Work task
Transcribe the lines from the start of the data below through the line with "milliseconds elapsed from", word for word and nothing more.
[[ Material for this task, beginning ]]
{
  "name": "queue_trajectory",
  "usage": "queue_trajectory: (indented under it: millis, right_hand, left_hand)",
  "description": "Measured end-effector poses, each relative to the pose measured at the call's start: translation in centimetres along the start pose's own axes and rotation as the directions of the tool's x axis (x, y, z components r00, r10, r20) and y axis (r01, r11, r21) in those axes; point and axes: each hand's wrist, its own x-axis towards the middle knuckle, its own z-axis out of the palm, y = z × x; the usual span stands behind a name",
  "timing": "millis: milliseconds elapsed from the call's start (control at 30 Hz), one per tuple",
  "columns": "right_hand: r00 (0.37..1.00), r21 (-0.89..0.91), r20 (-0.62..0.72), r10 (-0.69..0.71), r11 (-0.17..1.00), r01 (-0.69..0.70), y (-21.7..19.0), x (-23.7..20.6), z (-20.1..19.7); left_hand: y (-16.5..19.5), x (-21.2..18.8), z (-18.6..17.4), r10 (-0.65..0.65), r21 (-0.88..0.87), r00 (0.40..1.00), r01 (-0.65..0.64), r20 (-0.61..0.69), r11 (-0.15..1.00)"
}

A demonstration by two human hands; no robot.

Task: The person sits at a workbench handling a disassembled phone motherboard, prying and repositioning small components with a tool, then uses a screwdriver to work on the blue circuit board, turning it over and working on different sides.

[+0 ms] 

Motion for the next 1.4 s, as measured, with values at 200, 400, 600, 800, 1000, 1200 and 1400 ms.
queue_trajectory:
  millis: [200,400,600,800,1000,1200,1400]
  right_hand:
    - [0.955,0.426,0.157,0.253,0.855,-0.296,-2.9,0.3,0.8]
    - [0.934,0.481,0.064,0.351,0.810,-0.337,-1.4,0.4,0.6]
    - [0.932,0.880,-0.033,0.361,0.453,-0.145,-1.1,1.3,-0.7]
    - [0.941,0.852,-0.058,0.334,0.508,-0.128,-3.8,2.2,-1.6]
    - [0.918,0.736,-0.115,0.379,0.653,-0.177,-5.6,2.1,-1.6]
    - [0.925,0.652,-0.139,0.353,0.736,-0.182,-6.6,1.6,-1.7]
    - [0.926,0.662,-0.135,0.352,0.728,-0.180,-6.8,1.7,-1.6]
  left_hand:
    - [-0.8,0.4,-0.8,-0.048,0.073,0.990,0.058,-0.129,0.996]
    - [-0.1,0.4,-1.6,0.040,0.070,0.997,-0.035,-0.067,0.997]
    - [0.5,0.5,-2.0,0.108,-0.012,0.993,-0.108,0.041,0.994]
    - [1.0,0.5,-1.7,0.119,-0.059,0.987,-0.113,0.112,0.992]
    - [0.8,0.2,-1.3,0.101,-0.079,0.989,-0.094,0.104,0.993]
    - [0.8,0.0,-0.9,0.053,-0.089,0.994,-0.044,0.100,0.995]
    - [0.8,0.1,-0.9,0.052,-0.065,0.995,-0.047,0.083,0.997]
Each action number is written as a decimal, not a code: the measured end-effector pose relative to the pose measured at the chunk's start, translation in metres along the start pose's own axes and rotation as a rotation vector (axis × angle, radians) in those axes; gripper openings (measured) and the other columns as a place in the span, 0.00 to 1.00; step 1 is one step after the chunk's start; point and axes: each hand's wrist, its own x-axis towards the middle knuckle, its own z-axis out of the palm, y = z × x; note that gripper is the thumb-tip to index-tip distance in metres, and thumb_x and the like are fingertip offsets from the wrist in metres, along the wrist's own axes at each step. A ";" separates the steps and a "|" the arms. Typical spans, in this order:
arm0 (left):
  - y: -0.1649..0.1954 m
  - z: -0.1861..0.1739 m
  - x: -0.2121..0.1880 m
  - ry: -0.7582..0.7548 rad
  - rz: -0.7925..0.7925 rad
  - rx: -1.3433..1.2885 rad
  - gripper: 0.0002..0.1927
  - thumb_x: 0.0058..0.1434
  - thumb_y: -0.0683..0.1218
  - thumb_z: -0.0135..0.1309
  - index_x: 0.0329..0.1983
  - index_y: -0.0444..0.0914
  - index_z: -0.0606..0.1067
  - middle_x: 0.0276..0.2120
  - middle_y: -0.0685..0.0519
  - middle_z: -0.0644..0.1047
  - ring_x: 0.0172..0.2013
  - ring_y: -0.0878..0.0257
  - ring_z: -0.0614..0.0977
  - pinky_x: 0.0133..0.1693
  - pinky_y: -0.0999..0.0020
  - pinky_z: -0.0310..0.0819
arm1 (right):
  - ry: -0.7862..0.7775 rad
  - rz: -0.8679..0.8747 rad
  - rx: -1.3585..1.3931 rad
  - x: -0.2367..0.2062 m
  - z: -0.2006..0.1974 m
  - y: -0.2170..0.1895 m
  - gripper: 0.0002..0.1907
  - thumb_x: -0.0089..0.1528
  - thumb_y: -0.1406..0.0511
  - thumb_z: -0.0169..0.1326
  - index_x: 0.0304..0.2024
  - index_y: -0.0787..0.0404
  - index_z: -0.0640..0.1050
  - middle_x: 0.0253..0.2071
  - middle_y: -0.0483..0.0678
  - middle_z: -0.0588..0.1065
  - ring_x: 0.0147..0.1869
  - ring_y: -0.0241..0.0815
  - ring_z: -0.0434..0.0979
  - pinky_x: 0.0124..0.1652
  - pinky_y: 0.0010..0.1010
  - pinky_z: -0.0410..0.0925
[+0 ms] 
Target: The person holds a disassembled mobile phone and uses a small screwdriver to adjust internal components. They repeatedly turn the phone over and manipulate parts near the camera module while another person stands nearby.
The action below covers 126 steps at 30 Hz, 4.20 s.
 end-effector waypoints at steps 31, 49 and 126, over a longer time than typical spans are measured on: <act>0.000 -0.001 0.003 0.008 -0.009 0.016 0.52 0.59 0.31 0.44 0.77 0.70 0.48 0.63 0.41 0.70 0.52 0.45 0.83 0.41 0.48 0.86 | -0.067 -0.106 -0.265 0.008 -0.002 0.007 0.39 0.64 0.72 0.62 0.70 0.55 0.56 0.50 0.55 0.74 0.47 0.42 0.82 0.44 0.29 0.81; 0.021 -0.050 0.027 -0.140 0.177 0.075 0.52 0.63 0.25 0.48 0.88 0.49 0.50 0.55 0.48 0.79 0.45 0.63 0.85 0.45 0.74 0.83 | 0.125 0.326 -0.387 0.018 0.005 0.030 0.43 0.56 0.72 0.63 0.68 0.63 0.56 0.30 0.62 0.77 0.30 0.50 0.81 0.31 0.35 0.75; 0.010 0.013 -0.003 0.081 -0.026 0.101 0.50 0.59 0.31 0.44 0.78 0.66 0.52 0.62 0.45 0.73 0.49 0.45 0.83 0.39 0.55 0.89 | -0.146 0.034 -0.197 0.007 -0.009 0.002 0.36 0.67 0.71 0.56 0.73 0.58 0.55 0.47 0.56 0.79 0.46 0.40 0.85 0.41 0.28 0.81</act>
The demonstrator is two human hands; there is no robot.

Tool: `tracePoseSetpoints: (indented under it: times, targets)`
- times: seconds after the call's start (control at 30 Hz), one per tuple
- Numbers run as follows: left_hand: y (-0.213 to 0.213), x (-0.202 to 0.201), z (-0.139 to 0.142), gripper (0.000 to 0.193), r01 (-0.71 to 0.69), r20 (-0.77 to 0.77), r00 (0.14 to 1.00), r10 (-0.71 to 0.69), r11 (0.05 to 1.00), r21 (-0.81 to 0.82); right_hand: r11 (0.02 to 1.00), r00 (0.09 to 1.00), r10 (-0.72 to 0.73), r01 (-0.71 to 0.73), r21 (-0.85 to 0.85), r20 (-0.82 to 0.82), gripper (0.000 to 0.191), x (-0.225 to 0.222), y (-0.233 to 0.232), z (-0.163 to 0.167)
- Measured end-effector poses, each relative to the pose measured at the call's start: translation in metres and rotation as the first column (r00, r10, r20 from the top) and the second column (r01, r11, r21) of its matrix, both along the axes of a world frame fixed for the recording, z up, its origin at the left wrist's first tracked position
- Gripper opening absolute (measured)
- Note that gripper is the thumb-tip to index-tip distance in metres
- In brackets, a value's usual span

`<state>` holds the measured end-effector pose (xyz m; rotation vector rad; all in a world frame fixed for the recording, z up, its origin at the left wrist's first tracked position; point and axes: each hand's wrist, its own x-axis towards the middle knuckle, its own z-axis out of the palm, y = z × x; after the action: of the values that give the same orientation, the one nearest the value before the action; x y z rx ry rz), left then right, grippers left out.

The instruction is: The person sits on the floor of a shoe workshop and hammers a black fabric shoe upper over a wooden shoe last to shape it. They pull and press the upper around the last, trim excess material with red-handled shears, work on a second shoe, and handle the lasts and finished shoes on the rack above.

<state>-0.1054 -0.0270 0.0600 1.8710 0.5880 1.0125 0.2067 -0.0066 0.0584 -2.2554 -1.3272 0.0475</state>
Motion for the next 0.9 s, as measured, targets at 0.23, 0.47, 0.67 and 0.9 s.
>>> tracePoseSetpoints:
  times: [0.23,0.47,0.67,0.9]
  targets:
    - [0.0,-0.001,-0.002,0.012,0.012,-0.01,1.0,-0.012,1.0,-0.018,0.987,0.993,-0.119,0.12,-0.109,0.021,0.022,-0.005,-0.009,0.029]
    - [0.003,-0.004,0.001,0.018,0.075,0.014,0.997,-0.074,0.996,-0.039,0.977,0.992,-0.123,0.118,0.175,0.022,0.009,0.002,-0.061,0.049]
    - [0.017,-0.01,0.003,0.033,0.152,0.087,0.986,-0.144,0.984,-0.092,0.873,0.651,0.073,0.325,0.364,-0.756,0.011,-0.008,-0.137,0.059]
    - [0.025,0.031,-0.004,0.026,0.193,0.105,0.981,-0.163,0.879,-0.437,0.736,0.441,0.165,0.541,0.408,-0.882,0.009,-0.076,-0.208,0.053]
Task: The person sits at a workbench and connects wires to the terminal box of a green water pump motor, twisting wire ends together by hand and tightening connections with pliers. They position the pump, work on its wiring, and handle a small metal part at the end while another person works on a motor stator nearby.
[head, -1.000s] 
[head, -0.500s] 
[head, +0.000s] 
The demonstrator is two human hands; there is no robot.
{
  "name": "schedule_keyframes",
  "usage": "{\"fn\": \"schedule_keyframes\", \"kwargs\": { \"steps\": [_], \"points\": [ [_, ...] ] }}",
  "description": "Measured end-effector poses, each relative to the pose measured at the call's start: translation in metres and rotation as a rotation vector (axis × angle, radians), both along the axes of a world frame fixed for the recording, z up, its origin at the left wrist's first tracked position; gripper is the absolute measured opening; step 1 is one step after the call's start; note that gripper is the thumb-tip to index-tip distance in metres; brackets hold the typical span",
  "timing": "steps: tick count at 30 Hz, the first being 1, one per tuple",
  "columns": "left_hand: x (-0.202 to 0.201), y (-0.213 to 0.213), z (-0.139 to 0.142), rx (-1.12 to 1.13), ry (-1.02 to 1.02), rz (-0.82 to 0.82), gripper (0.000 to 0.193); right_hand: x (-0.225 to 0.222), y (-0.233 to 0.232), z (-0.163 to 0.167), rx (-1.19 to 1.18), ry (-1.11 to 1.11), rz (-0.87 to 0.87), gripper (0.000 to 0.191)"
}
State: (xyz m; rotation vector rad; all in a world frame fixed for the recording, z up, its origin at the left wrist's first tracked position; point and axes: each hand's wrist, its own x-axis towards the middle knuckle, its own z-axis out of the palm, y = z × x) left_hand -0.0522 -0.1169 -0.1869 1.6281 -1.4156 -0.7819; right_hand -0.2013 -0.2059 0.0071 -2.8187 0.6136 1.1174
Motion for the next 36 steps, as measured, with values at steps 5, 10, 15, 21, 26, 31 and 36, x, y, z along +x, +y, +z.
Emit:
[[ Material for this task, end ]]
Written response
{
  "name": "queue_trajectory",
  "usage": "queue_trajectory: (indented under it: millis, right_hand, left_hand)",
  "description": "Measured end-effector poses, each relative to the pose measured at the call's start: translation in centimetres along the start pose's own axes and rotation as the directions of the tool's x axis (x, y, z components r00, r10, r20) and y axis (r01, r11, r21) in those axes; point and axes: each hand's wrist, its own x-axis towards the middle knuckle, its own z-axis out of the palm, y = z × x; the usual span stands behind a name",
  "timing": "millis: milliseconds elapsed from the call's start (control at 30 Hz), one per tuple",

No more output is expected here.